How else is Collection Two going to be different from Collection One? What should we be expecting?
More game than poem, at least on a surface level. One of the things I lament about Collection One is it felt more like a visual experience than an actual game. I was trying to find that balance but I don’t think I nailed it in Collection One. I want the new work to really be video game poetry, not just an experience: there needs to be an actual game to play. For example, in RUN!RUN!RUN, I had something very particular I wanted to convey but the game came first, which is the infinite runner [a subgenre of platform game in which the player character runs for an infinite amount of time while avoiding obstacles]. I spent weeks just trying to get the game right before I even touched the visual art or the text or the easter egg. I’m not actually too fond of Collection One anymore - it was once the best thing in my life, and now I’m like “eh”.
Tell me about the upcoming exhibition at OUTPOST.
I’m modifying my GameCube for it, because we want to do this whole thing with my old CRT television and put that on display with my new games for Collection Two and hopefully have handhelds that we can hand around. I’m super jazzed for it, it hasn’t really set in that I’m doing it yet - it’s the first time any of my work is going to be displayed outside of the website.
What are you hoping viewers are going to get out of the exhibition?
I haven’t thought too much about that. I’ll be buzzing around watching them play it - because, like I say, you can look up video game poetry on Google or Google Scholar and you can’t really find anything. So for me, of course I’m looking for viewers to get something out of it for themselves, but also I want to see how people interact with my work. That way I can see what's' working because so much of this is just throwing stuff at the wall and seeing what sticks. I need to understand “is there a general point where people are playing this and putting it down?”.

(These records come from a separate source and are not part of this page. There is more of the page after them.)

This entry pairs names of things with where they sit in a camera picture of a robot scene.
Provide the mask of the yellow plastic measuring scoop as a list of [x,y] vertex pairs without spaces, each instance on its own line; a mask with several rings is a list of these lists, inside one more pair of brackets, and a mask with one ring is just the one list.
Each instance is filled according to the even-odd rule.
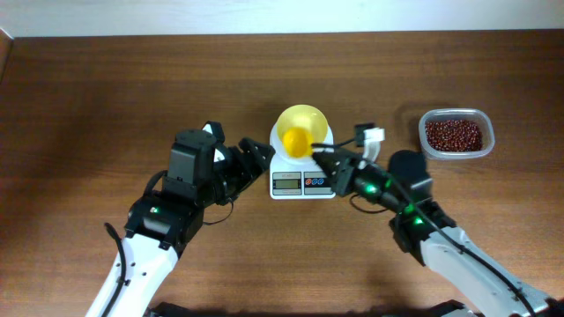
[[288,129],[282,137],[282,144],[286,153],[293,159],[310,156],[312,153],[311,144],[313,142],[313,135],[307,129],[300,127]]

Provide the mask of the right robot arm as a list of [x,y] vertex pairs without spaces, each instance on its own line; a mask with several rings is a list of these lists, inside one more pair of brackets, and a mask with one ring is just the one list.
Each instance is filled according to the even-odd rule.
[[445,278],[484,316],[561,316],[563,302],[482,251],[432,195],[424,155],[394,153],[387,167],[337,146],[315,146],[313,160],[338,196],[353,195],[394,212],[389,226],[400,249]]

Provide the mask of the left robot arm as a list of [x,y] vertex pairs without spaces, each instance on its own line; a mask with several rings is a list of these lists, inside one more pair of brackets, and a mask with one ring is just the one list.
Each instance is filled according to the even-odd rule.
[[90,316],[142,316],[204,224],[211,205],[233,204],[268,171],[275,150],[244,137],[224,144],[218,122],[177,133],[166,170],[153,175],[128,213],[124,236],[106,230],[118,253]]

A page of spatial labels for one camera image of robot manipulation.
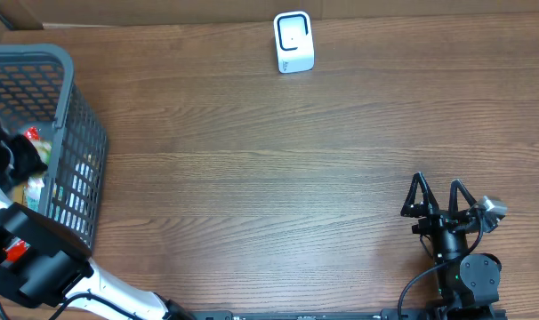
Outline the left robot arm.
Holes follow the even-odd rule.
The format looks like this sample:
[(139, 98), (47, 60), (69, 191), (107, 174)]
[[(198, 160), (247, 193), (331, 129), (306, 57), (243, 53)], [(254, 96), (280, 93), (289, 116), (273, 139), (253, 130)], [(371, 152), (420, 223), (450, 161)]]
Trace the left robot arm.
[[(46, 169), (29, 139), (0, 123), (0, 298), (26, 308), (54, 307), (55, 317), (72, 307), (106, 319), (189, 319), (177, 303), (100, 268), (68, 228), (9, 197)], [(7, 317), (1, 303), (0, 317)]]

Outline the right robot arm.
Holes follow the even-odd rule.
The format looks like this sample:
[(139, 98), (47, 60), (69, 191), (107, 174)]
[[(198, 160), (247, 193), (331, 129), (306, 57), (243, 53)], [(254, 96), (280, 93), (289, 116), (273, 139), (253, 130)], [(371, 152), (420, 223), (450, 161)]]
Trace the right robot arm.
[[(400, 215), (414, 218), (412, 232), (420, 243), (430, 242), (424, 250), (433, 266), (414, 277), (398, 298), (399, 319), (504, 319), (504, 311), (495, 311), (503, 265), (490, 253), (476, 253), (483, 235), (493, 232), (505, 218), (507, 205), (496, 197), (475, 199), (461, 180), (450, 185), (446, 209), (438, 205), (422, 172), (414, 174)], [(404, 310), (411, 287), (434, 274), (439, 300), (423, 309)]]

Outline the spaghetti packet red ends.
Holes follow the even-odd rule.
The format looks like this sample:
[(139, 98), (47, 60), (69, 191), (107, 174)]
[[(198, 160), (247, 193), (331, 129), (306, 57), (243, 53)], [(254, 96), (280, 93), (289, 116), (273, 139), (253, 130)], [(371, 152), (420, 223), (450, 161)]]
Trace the spaghetti packet red ends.
[[(48, 140), (44, 140), (40, 135), (35, 126), (29, 127), (24, 133), (31, 143), (34, 145), (37, 153), (39, 154), (42, 162), (44, 164), (49, 164), (50, 157), (52, 153), (52, 143)], [(39, 173), (33, 175), (32, 177), (41, 177), (44, 179), (44, 173)], [(14, 191), (12, 198), (20, 204), (25, 204), (23, 189), (26, 185), (23, 183), (19, 185)], [(30, 247), (28, 243), (19, 239), (18, 237), (13, 238), (7, 248), (4, 249), (7, 257), (5, 261), (9, 264), (16, 262)]]

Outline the white barcode scanner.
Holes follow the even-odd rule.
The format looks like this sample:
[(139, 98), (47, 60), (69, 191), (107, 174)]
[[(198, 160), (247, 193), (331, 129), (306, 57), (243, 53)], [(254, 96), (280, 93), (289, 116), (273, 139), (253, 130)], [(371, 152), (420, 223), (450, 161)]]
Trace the white barcode scanner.
[(278, 71), (281, 74), (313, 69), (315, 49), (310, 16), (303, 11), (282, 12), (273, 20)]

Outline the grey plastic basket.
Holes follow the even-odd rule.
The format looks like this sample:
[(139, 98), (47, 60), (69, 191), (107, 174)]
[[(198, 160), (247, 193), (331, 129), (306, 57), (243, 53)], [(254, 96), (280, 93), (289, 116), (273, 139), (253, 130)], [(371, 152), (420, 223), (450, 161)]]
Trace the grey plastic basket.
[(109, 150), (107, 132), (75, 84), (70, 55), (54, 44), (0, 44), (0, 122), (36, 127), (52, 151), (39, 211), (94, 244)]

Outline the teal snack packet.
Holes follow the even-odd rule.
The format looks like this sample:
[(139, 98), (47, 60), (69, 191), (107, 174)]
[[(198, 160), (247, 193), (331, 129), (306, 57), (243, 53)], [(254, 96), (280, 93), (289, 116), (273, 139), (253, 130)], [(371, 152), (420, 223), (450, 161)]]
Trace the teal snack packet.
[(29, 209), (33, 211), (39, 210), (43, 188), (44, 180), (41, 177), (31, 177), (28, 179), (28, 182), (23, 189), (23, 194), (26, 206)]

That's so interesting - you’re literally approaching this like a game developer. That’s the sort of thing devs look at when beta-testing. But it's not a video game - it’s still poetry. Where do you think a format like that is leading?
Video game poetry is such a new art, and actually I hope and pray that someday someone comes out of the woods and backhands me by creating a piece of video game poetry that's so much better than mine. For me, that’s the perfect outcome - if we can get it into the mainstream. It’s still early days. But I think everyone should try it at least once, every poet should do it, and they’ll see why I’m dedicating my career to it. It’s very, very fulfilling once you figure out what you’re trying to do.